### What you are asked to do
Pull every line containing "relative" from the entries.

### Task data
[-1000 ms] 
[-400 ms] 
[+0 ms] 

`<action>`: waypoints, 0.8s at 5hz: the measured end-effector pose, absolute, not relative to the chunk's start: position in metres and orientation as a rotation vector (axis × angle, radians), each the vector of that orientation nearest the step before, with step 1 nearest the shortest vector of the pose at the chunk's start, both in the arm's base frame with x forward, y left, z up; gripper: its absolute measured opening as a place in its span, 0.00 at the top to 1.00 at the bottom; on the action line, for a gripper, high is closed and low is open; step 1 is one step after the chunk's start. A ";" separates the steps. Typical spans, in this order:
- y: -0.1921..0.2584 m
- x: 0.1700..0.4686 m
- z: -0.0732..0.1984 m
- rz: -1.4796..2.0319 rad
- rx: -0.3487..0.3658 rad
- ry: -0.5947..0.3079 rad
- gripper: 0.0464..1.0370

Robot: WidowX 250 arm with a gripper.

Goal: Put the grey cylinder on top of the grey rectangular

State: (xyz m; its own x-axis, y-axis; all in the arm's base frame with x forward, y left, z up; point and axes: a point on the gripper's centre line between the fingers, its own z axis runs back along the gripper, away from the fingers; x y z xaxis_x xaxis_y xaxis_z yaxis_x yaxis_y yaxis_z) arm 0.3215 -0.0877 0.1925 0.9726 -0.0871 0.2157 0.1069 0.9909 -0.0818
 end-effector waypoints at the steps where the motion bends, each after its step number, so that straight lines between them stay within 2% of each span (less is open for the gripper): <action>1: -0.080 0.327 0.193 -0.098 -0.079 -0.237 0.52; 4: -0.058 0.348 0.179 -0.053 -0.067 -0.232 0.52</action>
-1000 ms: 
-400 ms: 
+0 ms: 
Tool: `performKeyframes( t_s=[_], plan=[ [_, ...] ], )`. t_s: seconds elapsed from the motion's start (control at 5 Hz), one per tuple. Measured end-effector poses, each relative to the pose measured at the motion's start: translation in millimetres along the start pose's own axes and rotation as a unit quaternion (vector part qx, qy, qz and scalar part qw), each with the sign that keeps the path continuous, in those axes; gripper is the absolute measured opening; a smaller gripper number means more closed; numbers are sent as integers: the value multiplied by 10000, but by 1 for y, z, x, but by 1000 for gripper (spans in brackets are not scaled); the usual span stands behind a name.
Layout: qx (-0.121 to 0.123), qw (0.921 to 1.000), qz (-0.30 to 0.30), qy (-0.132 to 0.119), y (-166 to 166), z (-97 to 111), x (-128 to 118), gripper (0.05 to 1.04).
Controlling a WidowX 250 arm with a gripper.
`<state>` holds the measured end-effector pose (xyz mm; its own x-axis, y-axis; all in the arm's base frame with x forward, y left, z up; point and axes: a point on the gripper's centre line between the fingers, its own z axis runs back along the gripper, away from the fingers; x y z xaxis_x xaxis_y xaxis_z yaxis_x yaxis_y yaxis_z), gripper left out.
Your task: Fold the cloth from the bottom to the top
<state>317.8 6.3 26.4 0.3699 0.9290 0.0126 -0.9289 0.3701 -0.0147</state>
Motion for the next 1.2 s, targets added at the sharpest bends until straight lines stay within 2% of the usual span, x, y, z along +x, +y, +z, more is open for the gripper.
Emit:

### Solved problem
`<action>`: waypoints, 0.8s at 5hz: the measured end-effector pose, absolute, not relative to the chunk's start: position in metres and orientation as a rotation vector (axis × angle, radians), each the vector of that orientation nearest the step before, with step 1 nearest the shortest vector of the pose at the chunk's start, both in the arm's base frame with x forward, y left, z up; gripper: its absolute measured opening as a place in its span, 0.00 at the top to 1.00 at the bottom; on the action line, for a gripper, high is closed and low is open; step 1 is one step after the chunk's start. A ";" separates the steps. Typical spans, in this order:
Tool: `performKeyframes( t_s=[_], plan=[ [_, ...] ], )`. t_s: seconds elapsed from the motion's start (control at 5 Hz), one per tuple. Measured end-effector poses, each relative to the pose measured at the motion's start: translation in millimetres along the start pose's own axes and rotation as a unit quaternion (vector part qx, qy, qz and scalar part qw), each with the sign that keeps the path continuous, in those axes; gripper is the absolute measured opening; a smaller gripper number means more closed; numbers are sent as integers: the value multiplied by 10000, but by 1 for y, z, x, but by 1000 for gripper (spans in brackets are not scaled); the usual span stands behind a name.

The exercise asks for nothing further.